*REQUIREMENT*
Your answer should hold the data exactly as given, minus any picture.

*SUPPLIED MATERIAL*
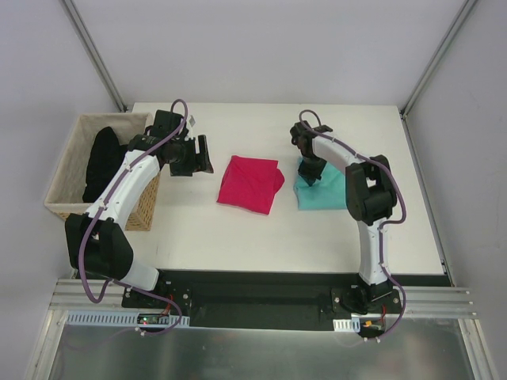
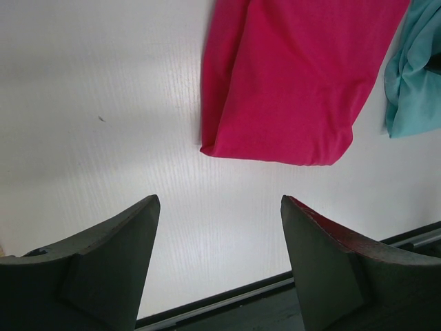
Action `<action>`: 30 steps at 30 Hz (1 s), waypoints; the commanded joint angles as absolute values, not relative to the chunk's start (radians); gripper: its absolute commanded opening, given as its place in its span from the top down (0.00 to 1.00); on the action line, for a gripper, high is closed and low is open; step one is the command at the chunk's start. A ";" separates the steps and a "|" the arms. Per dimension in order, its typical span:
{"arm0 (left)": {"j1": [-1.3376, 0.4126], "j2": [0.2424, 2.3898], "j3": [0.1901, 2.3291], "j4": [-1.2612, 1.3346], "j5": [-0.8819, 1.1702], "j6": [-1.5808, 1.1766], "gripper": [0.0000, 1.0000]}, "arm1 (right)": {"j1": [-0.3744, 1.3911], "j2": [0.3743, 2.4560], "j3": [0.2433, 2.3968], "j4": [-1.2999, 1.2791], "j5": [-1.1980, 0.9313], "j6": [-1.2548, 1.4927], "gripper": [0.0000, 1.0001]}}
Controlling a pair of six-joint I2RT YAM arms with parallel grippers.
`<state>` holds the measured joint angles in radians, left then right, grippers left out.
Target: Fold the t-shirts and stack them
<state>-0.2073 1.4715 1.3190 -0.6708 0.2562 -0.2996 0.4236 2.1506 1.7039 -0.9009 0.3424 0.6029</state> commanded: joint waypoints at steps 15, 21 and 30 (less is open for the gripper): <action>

*OUTPUT OF THE EXERCISE*
Action `<action>`: 30 steps at 30 Hz (1 s), waypoints; the commanded joint angles as absolute values, not relative to the chunk's start (radians); gripper: its absolute commanded opening, given as its place in its span from the top down (0.00 to 1.00); on the action line, for a gripper, high is closed and low is open; step one is the command at the chunk's start. A ";" separates the steps and a "|" the arms. Per dimension in order, its typical span:
{"arm0 (left)": {"j1": [-1.3376, 0.4126], "j2": [0.2424, 2.3898], "j3": [0.1901, 2.3291], "j4": [-1.2612, 1.3346], "j5": [-0.8819, 1.1702], "j6": [-1.5808, 1.1766], "gripper": [0.0000, 1.0000]}, "arm1 (right)": {"j1": [-0.3744, 1.3911], "j2": [0.3743, 2.4560], "j3": [0.2433, 2.3968], "j4": [-1.2999, 1.2791], "j5": [-1.1980, 0.9313], "j6": [-1.2548, 1.4927], "gripper": [0.0000, 1.0001]}}
Controlling a pair of six-joint I2RT YAM arms with parallel grippers.
`<state>` holds the measured joint angles in radians, left then right, grippers left out.
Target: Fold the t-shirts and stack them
<state>-0.2073 1.4715 1.3190 -0.6708 0.2562 -0.2996 0.4236 2.1506 1.7039 -0.9009 0.3424 0.6029</state> commanded: joint waypoints at steps 15, 21 and 30 (less is open for the gripper): <action>

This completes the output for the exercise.